■ AIM OF THE EXERCISE:
Images should be omitted while the rest of the data is duplicated exactly.

■ MATERIAL PROVIDED:
--------
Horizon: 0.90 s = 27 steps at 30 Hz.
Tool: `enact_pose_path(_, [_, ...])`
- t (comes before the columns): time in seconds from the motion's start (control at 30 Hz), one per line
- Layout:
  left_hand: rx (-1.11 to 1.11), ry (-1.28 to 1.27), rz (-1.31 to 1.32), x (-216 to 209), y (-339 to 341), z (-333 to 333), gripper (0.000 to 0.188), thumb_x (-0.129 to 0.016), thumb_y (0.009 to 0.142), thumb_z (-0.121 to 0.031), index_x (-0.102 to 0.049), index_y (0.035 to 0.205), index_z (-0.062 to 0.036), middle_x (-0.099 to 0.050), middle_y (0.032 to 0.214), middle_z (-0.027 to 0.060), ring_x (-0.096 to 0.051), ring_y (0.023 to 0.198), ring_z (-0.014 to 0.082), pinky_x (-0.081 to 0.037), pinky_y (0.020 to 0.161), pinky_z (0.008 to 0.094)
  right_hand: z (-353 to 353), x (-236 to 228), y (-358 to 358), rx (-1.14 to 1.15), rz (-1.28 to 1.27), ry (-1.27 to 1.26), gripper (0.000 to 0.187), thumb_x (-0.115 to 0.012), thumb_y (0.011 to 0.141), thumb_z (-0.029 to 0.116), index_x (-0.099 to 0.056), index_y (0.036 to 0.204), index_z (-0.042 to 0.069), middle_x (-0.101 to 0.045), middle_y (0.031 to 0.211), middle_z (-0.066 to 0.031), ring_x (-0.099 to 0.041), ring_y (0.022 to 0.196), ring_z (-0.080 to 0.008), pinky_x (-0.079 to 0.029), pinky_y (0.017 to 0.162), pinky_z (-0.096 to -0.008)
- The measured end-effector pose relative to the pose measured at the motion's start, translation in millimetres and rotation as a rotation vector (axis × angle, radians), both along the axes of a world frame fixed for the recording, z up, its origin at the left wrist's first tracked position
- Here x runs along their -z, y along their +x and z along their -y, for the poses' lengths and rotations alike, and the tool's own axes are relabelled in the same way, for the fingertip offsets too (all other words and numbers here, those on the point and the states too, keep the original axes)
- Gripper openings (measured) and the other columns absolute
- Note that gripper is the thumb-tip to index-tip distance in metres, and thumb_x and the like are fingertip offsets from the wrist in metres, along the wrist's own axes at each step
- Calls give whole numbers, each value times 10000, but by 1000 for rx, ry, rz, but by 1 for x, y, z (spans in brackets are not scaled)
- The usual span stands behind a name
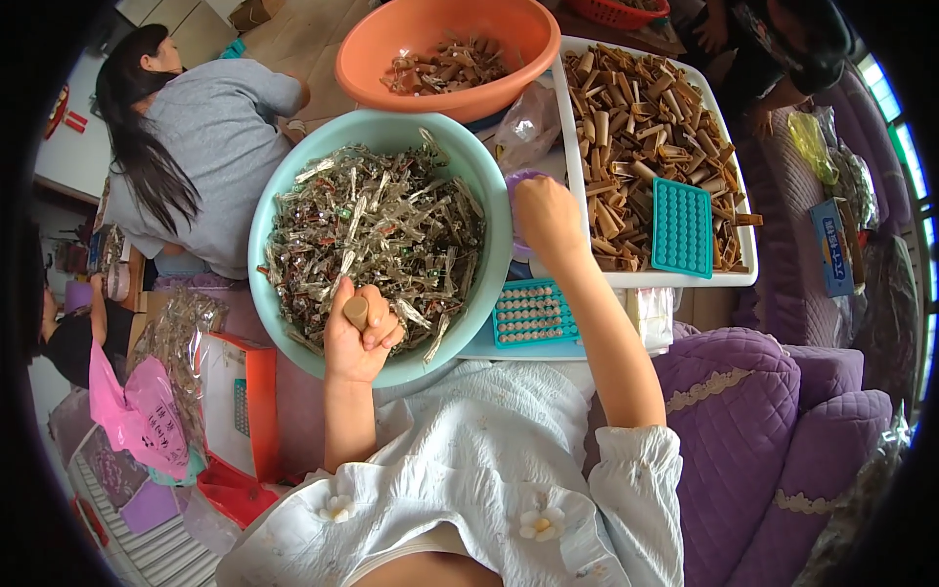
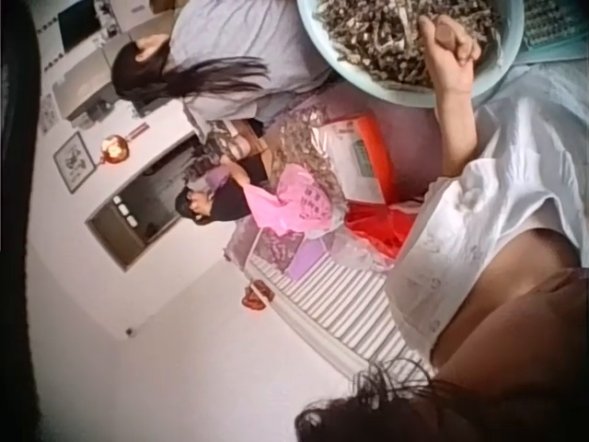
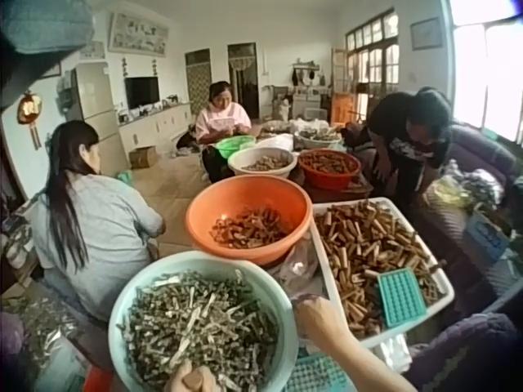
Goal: The person assembles small components by hand, inserting metallic strips into cylindrical tubes.
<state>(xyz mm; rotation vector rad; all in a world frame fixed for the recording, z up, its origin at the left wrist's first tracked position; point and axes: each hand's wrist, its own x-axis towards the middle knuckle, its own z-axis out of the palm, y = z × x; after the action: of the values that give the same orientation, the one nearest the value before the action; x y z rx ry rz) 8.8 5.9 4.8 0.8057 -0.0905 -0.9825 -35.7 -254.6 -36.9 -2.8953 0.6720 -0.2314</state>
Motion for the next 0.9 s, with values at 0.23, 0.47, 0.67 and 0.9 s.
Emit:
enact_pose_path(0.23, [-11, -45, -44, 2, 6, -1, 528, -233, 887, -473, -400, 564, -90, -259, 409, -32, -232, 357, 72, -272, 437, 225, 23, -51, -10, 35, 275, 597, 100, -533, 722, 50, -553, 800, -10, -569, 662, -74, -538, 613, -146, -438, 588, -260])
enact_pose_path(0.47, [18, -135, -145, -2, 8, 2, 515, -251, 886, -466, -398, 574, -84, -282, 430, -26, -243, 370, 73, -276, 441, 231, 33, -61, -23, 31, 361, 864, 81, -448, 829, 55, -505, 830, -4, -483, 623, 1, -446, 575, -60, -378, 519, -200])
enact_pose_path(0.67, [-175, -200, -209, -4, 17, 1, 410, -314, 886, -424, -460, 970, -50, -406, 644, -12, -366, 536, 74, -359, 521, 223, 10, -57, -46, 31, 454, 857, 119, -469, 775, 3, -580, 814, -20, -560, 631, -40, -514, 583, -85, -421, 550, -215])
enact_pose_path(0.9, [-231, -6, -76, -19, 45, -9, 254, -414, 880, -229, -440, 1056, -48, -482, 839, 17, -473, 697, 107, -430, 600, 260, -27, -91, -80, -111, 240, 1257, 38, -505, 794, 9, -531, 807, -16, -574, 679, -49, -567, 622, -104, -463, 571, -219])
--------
■ OUTPUT BELOW:
Horizon: 0.90 s = 27 steps at 30 Hz.
Tool: `enact_pose_path(_, [_, ...])`
- t (comes before the columns): time in seconds from the motion's start (control at 30 Hz), one per line
- Layout:
  left_hand: rx (-1.11 to 1.11), ry (-1.28 to 1.27), rz (-1.31 to 1.32), x (-216 to 209), y (-339 to 341), z (-333 to 333), gripper (0.000 to 0.188), thumb_x (-0.129 to 0.016), thumb_y (0.009 to 0.142), thumb_z (-0.121 to 0.031), index_x (-0.102 to 0.049), index_y (0.035 to 0.205), index_z (-0.062 to 0.036), middle_x (-0.099 to 0.050), middle_y (0.032 to 0.214), middle_z (-0.027 to 0.060), ring_x (-0.096 to 0.051), ring_y (0.023 to 0.198), ring_z (-0.014 to 0.082), pinky_x (-0.081 to 0.037), pinky_y (0.020 to 0.161), pinky_z (0.008 to 0.094)
  right_hand: z (-353 to 353), x (-236 to 228), y (-358 to 358), rx (-1.14 to 1.15), rz (-1.28 to 1.27), ry (-1.27 to 1.26), gripper (0.000 to 0.187), thumb_x (-0.115 to 0.012), thumb_y (0.011 to 0.141), thumb_z (-0.029 to 0.116), index_x (-0.099 to 0.056), index_y (0.036 to 0.204), index_z (-0.042 to 0.069), middle_x (-0.101 to 0.045), middle_y (0.031 to 0.211), middle_z (-0.066 to 0.031), ring_x (-0.099 to 0.041), ring_y (0.022 to 0.196), ring_z (-0.080 to 0.008), pinky_x (-0.079 to 0.029), pinky_y (0.017 to 0.162), pinky_z (-0.096 to -0.008)
- The measured end-effector pose relative to the pose measured at the motion's start, translation in millimetres and rotation as a rotation vector (axis × angle, radians), both along the axes of a world frame fixed for the recording, z up, its origin at the left wrist's first tracked position
- Here x runs along their -z, y along their +x and z along their -y, for the poses' lengths and rotations alike, and the tool's own axes are relabelled in the same way, for the fingertip offsets too (all other words and numbers here, those on the point and the states too, keep the original axes)
- Gripper openings (measured) and the other columns absolute
- Note that gripper is the thumb-tip to index-tip distance in metres, and thumb_x and the like are fingertip offsets from the wrist in metres, along the wrist's own axes at each step
- Calls give whole numbers, each value times 10000, but by 1000 for rx, ry, rz, but by 1 for x, y, z (spans in brackets are not scaled)
- The usual span stands behind a name
Goal: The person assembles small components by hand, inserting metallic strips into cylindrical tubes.
<state>(xyz mm; rotation vector rad; all in a world frame fixed for the recording, z up, its origin at the left wrist's first tracked position; point and axes: each hand's wrist, its own x-axis towards the middle knuckle, its own z-axis out of the palm, y = z × x; after the action: of the values that give the same orientation, the one nearest the value before the action; x y z rx ry rz) 8.8 5.9 4.8 0.8057 -0.0905 -0.9825 -35.7 -254.6 -36.9 -2.8953 0.6720 -0.2314</state>
Motion for the next 0.9 s, with values at 0.23, 0.47, 0.67 and 0.9 s.
Emit:
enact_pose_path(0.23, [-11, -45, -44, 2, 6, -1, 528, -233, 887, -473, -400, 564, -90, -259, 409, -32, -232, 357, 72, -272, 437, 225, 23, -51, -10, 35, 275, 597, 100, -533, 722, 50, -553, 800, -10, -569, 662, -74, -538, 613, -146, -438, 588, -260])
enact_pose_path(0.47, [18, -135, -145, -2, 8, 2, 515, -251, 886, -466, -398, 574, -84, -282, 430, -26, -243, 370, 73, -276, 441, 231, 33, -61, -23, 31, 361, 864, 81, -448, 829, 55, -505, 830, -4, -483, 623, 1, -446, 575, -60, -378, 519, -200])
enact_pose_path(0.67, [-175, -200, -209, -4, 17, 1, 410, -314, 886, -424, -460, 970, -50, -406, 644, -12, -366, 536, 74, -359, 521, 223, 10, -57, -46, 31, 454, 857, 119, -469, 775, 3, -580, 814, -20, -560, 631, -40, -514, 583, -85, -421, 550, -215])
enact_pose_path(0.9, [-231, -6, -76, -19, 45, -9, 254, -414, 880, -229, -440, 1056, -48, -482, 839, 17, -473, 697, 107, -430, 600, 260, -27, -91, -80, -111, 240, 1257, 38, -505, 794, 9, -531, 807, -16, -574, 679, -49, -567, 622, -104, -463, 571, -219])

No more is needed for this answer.